Problem: Should a line in the entries below contain "markers", return that line.

[[ Data open ]]

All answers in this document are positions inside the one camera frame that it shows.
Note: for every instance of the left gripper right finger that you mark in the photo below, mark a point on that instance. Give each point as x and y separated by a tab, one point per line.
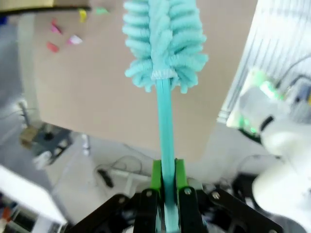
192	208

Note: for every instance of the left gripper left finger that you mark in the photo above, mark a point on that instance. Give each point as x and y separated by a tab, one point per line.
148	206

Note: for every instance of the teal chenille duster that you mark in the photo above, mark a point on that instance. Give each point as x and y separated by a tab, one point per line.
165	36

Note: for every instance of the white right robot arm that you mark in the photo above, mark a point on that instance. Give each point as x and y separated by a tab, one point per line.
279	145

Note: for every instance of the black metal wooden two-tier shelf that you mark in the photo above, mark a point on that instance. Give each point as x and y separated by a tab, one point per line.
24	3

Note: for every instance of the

[[ Data closed ]]
[[ Data open ]]

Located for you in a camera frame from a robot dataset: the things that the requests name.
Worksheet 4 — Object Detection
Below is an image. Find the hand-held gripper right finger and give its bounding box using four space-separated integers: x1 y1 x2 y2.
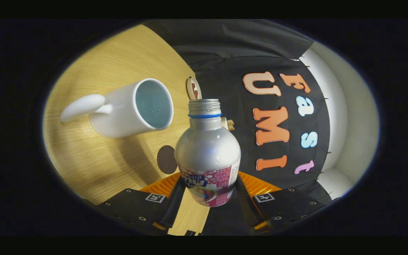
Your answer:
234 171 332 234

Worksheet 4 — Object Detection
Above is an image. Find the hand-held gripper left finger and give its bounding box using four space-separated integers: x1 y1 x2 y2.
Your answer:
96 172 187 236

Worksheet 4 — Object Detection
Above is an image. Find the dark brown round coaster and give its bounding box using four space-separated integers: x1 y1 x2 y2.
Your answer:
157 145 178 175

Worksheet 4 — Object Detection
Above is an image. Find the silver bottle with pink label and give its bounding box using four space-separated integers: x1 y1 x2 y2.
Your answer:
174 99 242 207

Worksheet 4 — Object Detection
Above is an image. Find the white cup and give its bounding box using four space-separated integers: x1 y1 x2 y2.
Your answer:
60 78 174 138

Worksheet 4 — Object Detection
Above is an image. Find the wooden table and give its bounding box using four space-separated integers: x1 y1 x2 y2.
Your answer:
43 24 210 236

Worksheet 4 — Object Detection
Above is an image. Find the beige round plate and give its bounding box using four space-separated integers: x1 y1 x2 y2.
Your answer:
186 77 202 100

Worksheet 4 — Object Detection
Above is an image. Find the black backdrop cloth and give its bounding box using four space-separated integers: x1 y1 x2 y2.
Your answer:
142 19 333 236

[[ Data closed ]]
[[ Data open ]]

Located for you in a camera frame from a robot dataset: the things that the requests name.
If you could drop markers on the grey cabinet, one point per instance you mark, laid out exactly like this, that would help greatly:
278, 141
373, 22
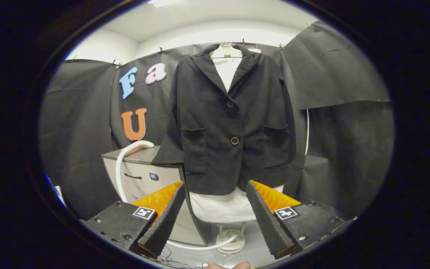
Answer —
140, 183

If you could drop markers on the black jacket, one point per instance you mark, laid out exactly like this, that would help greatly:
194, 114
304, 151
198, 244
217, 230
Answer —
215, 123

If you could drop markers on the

[[ Data closed ]]

Solution to this exercise:
If you could drop markers on the grey cabinet, one point per instance you mark, laid out exactly like this, that would help greatly:
If you could drop markers on the black jacket, one point per instance you mark, laid out exactly like this, that would help greatly:
If you could drop markers on the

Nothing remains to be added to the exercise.